In Bosnia, one official said as many as 500,000 people had been evacuated or left their homes, the kind of human displacement not seen since more than a million were driven out by ethnic cleansing in the Bosnian war two decades ago. At least 25,000 people have been evacuated in Serbia.
“We have some indications that a half a million Bosnians have either been evacuated or have left their homes because of flooding or landslides,” said Fahrudin Solak, the acting head of the civil defense service in Bosnia’s autonomous Federation.
Communities in both countries continued to stack sandbags and dig trenches to protect towns from flooding triggered by the heaviest rainfall in the Balkans since records began 120 years ago.
OUT OF THEIR HANDS
Soldiers and energy workers worked through the night to build barriers of sandbags to keep the water back from Serbia’s Nikola Tesla energy complex and from a second site, the Kostolac coal-fired plant, east of Belgrade.

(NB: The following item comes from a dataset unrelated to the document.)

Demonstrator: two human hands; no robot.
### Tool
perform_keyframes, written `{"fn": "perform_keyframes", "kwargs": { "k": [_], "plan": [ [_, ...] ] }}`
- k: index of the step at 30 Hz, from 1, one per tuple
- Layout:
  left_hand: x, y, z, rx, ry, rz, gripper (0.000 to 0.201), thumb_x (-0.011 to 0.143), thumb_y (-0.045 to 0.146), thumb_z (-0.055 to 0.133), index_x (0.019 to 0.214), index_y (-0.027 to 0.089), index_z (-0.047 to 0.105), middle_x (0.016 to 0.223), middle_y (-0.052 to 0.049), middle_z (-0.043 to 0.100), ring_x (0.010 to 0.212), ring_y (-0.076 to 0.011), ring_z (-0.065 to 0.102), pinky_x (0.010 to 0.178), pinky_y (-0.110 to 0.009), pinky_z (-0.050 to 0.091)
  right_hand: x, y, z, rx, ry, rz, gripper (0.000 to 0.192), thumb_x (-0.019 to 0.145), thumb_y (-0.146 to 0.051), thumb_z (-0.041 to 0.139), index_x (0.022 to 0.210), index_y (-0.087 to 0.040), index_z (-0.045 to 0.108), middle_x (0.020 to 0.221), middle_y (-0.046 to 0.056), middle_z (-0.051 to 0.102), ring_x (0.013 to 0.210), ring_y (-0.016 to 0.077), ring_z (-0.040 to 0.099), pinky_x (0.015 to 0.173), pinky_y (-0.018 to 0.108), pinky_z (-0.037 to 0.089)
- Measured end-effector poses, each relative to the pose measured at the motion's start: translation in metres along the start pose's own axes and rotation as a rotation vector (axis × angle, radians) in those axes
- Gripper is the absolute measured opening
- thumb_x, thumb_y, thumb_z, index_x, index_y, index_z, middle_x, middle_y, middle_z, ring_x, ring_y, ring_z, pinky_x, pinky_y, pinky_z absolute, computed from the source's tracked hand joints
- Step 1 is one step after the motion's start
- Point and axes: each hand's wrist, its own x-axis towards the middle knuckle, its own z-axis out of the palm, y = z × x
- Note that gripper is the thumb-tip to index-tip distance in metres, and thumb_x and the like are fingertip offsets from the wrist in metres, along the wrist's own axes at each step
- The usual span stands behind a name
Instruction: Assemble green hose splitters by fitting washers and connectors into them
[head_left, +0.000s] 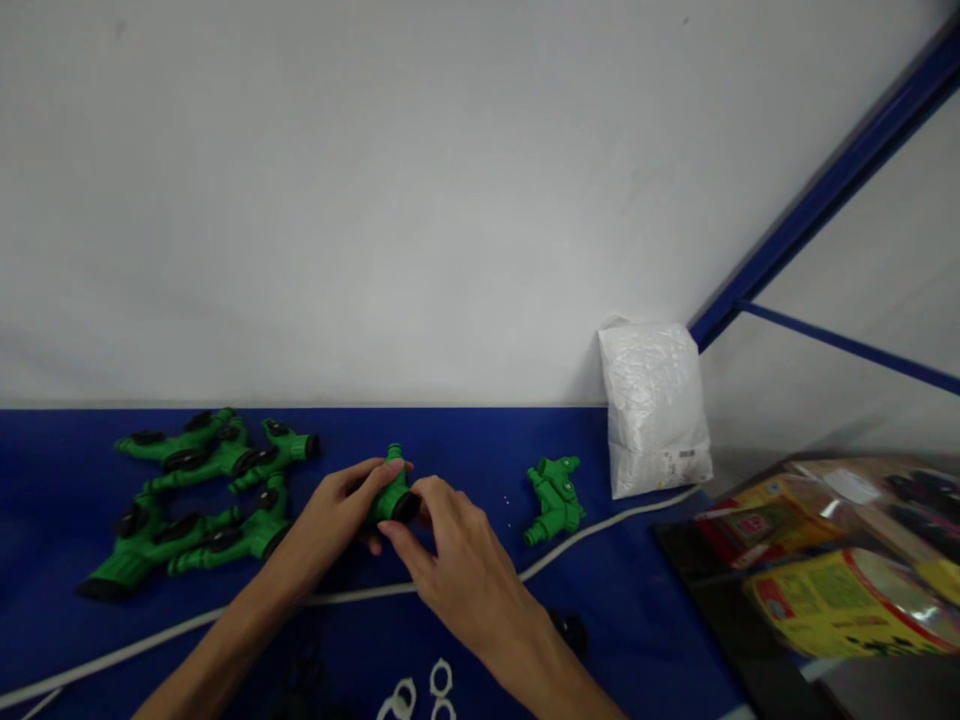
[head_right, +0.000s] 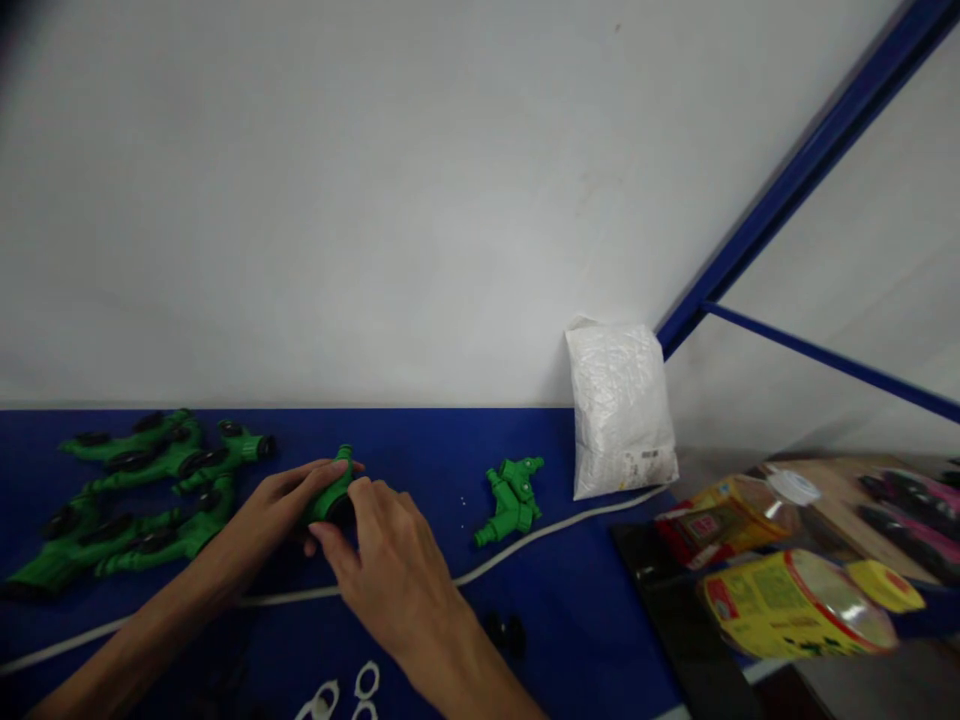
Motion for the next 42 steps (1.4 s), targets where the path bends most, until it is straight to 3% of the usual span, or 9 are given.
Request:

Hundreds of volunteers in the capital filled sandbags and stacked them along the banks of Sava. Police issued an appeal for more bags.
Djina Trisovic, a union spokeswoman at Serbia’s EPS power utility, said some workers at the Nikola Tesla plant had worked three days with barely a break because their relief teams could not reach the plant.
“The plant should be safe now,” she told Reuters. “We’ve done all we could. Now it’s in the hands of God.”
The plant provides roughly half of Serbia’s electricity. Parts were already shut down as a precaution, and it would have to be powered down completely if the waters breached the defenses.
Other EPS officials also said they believed the plant was out of danger, but there was concern for the Kolubara coal mine that supplies it. Power utilities in Bosnia and Macedonia said they had jointly provided 260 megawatts (MW) of power to Serbia to help it cope with shortages.
Authorities in Bosnia issued a fresh warning about the danger of landmines left over from the war and now dislodged by the flooding. The Centre for the Removal of Landmines appealed for international help in securing equipment and satellite screening to monitor minefields.
In the north Bosnian town of Maglaj, barely a single house was left untouched by the waters, which receded to leave a trail of mud and debris. “It was totally submerged for two days,” said its mayor, Mehmet Mustabasic. “It will take years, even decades, for Maglaj to get back to how it was.”
In Krupanj in western Serbia, a woman wept on the remains of her destroyed house. Several other homes had tilted into the swollen river, mud and tree branches driven through walls and windows by the force of a landslide.